Saved entries
........

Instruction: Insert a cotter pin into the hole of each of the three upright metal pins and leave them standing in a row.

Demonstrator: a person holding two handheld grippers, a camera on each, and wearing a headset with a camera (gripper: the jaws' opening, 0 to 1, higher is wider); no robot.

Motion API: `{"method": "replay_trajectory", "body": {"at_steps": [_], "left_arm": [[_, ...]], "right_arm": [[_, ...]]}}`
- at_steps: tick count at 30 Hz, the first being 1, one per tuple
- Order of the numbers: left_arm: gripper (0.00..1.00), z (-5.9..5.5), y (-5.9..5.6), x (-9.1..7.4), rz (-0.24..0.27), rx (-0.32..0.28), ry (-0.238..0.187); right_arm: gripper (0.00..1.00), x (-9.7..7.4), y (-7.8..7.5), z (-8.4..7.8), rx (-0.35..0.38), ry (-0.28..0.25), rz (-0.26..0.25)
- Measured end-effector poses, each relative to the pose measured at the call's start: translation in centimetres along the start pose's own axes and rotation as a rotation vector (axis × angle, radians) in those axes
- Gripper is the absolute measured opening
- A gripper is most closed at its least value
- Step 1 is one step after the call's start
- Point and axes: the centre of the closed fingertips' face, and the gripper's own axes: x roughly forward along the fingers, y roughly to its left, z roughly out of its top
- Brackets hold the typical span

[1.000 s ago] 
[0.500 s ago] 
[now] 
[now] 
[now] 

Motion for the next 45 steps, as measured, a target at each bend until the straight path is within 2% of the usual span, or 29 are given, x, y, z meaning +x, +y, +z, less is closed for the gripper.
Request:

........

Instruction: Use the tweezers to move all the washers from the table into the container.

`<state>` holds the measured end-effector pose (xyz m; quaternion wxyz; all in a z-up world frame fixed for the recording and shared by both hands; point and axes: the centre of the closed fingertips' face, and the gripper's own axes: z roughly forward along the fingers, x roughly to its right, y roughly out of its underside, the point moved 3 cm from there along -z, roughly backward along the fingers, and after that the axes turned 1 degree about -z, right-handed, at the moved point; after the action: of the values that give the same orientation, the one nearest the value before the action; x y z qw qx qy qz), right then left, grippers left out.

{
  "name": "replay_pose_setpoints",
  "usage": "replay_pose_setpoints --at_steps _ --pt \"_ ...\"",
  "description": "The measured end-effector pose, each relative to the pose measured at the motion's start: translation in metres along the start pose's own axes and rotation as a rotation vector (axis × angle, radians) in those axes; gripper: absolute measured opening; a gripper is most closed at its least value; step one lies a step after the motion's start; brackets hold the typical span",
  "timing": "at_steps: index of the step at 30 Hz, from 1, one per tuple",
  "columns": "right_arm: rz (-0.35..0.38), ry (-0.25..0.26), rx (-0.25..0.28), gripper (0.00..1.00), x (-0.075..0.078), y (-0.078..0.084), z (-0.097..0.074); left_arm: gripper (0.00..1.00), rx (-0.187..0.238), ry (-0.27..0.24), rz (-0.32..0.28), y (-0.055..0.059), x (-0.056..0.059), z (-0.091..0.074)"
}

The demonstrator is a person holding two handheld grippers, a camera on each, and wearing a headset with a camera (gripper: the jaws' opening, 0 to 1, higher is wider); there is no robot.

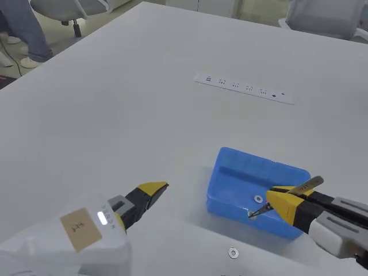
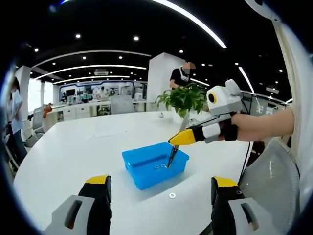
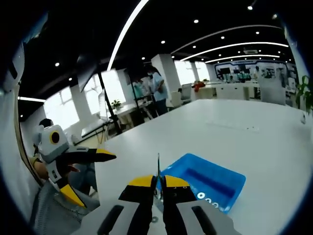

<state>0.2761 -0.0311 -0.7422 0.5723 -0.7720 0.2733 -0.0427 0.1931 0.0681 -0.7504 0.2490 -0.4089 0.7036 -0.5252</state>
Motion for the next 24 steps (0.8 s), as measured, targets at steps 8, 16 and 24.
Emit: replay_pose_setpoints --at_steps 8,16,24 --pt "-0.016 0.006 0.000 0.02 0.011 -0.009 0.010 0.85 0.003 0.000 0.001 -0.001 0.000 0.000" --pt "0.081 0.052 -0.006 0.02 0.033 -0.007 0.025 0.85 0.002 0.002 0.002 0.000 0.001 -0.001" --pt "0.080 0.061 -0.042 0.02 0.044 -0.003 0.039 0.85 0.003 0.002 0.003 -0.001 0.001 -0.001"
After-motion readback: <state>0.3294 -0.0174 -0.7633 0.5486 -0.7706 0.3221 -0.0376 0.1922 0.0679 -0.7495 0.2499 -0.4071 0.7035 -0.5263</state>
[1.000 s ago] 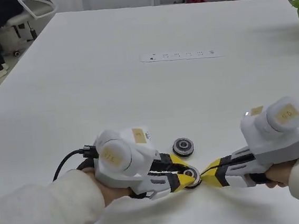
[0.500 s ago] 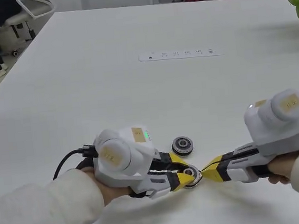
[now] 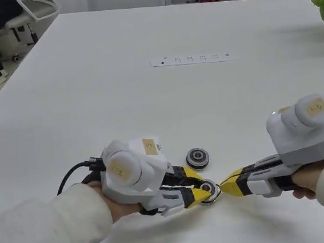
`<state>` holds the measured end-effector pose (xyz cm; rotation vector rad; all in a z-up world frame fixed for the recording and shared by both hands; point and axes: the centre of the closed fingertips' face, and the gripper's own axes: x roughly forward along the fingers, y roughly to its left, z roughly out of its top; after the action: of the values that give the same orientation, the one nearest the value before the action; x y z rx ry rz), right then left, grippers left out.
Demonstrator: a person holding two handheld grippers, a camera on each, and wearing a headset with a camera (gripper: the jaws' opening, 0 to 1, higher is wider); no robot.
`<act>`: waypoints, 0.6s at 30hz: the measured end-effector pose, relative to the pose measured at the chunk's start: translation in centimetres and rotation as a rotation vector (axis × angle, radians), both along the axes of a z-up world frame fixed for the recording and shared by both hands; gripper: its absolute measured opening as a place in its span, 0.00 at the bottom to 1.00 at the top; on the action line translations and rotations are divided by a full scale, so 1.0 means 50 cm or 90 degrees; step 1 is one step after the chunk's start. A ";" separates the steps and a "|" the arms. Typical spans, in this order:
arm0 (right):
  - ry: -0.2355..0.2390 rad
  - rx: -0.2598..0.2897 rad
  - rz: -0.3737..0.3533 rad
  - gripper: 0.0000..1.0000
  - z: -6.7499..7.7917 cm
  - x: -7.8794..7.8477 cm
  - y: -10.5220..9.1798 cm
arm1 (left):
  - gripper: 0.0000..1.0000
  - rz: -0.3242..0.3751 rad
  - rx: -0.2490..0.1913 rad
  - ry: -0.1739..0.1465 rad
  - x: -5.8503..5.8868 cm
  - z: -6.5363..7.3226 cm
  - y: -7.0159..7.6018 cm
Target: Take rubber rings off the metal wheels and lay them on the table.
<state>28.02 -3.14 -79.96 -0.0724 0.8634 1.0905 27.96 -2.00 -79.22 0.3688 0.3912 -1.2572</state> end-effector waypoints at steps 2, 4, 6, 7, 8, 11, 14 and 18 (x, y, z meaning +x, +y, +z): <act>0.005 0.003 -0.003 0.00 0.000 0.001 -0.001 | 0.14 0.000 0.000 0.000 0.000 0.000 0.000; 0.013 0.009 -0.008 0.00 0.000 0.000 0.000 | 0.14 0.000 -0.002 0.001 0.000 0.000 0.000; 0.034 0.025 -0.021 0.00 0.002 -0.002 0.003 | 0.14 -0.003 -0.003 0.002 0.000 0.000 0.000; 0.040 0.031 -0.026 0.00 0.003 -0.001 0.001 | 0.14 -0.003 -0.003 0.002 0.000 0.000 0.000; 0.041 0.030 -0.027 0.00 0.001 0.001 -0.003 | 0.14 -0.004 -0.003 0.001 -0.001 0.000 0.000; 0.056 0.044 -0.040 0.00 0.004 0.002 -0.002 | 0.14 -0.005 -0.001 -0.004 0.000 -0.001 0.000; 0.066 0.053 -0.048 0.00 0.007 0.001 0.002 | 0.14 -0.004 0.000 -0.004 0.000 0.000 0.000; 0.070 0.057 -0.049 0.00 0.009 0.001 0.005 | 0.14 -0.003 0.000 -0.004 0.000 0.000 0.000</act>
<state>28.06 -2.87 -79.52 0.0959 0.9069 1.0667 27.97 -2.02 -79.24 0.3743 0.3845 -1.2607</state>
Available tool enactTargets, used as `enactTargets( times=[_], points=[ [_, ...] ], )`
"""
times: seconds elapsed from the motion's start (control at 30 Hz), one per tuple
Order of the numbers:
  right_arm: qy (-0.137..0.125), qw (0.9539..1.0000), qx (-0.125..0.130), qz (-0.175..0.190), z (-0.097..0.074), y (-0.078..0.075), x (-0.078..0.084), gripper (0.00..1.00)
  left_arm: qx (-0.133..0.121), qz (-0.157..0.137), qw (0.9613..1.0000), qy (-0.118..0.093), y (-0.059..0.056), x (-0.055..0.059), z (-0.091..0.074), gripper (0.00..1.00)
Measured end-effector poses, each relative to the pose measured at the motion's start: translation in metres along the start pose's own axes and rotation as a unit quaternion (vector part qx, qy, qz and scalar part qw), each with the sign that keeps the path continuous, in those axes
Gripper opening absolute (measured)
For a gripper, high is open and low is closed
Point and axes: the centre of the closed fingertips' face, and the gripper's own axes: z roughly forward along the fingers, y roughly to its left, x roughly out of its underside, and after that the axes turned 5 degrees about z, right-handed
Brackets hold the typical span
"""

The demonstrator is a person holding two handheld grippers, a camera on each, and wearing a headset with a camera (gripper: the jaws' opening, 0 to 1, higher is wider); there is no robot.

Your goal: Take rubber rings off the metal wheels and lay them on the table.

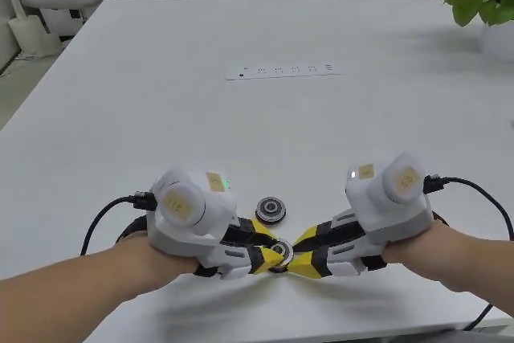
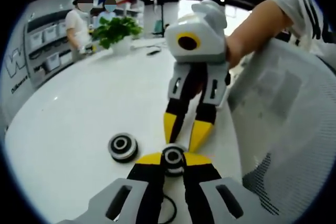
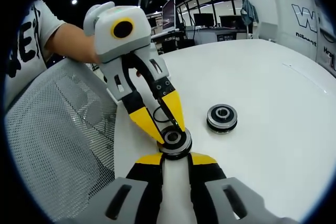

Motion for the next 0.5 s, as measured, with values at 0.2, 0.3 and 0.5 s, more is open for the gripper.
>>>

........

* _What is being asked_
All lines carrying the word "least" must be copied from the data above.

* _The completed task_
- A gripper is most closed at its least value
  "description": "The measured end-effector pose, each relative to the pose measured at the motion's start: translation in metres along the start pose's own axes and rotation as a rotation vector (axis × angle, radians) in those axes; gripper: absolute measured opening; a gripper is most closed at its least value; step one lies a step after the motion's start; brackets hold the typical span",

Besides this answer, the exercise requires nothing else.